L’entrée repose sur des attestations historiques, lexicales ou documentaires solides, à replacer dans leur contexte.
Comprendre le terme
Le terme est attesté sous la forme fléchie vandsettir dans un passage de la Saga d’Egill : « eru yðr vandsettir hér menn yfir til forráða ». Le contexte concerne des hommes qu’il est difficile de désigner pour exercer une responsabilité.
Contexte historique
L’attestation conservée appartient à la tradition littéraire islandaise médiévale, dans une œuvre dont le récit se déroule en partie à l’époque viking.

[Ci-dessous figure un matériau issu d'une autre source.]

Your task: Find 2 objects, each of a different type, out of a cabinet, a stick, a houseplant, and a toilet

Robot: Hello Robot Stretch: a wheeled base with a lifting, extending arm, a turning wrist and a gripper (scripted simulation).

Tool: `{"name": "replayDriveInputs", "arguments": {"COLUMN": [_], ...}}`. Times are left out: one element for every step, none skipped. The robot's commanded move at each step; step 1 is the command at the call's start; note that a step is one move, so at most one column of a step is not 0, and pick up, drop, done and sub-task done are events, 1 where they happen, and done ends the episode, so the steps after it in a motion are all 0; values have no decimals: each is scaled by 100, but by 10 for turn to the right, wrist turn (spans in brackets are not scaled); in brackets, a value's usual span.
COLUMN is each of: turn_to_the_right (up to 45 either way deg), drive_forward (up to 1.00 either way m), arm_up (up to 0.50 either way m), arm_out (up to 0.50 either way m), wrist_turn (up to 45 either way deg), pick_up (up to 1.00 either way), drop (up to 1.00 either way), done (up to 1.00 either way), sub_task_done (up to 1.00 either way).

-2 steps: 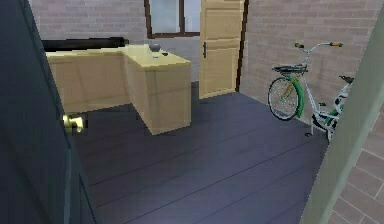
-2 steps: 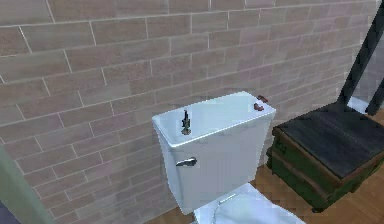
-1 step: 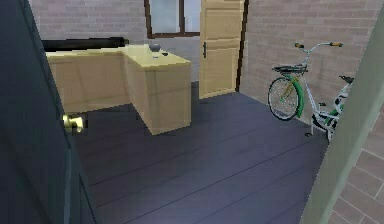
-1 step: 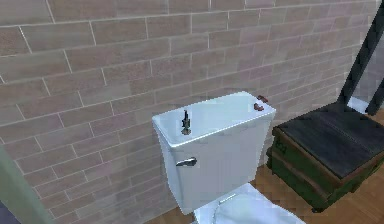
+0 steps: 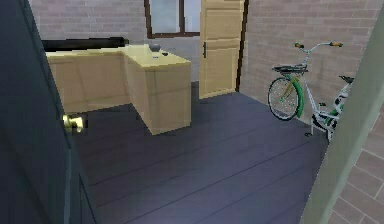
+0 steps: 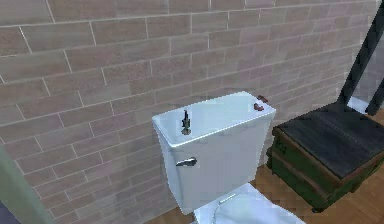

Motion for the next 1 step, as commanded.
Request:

Elle renseigne sur un emploi lexical du vieux norrois, mais ne permet pas à elle seule de reconstituer une pratique administrative précise.
Usage et fonction
Adjectif employé pour qualifier des personnes difficiles à placer, à désigner ou à charger d’une fonction. La nuance exacte dépend de l’interprétation de la phrase et peut également évoquer des hommes difficiles à gérer ou à employer.
Ce que l’on sait
Vand-settr est une forme lexicale vieux norroise ; vandsettir en est une forme fléchie attestée dans le passage cité de la Saga d’Egill. Le mot est construit sur vandr, « difficile » ou « problématique », et setja, « placer » ou « établir ».
Ce qui est débattu
La traduction précise de vandsettr reste discutée. « Difficile à placer » suit le sens morphologique le plus direct, tandis que le contexte peut conduire à comprendre « difficile à désigner pour une charge », voire « difficile à diriger ». Les sources ne permettent pas d’établir une définition institutionnelle plus spécialisée.
Idées reçues et confusions fréquentes
Vand-settr n’est pas le nom attesté d’une fonction, d’un groupe social ou d’une entité religieuse ; il s’agit d’un terme qualificatif.
À retenir
Le terme désigne vraisemblablement une personne difficile à placer ou à affecter à une responsabilité. Son emploi est connu par un passage littéraire médiéval, et sa nuance exacte demeure dépendante du contexte syntaxique et de la traduction.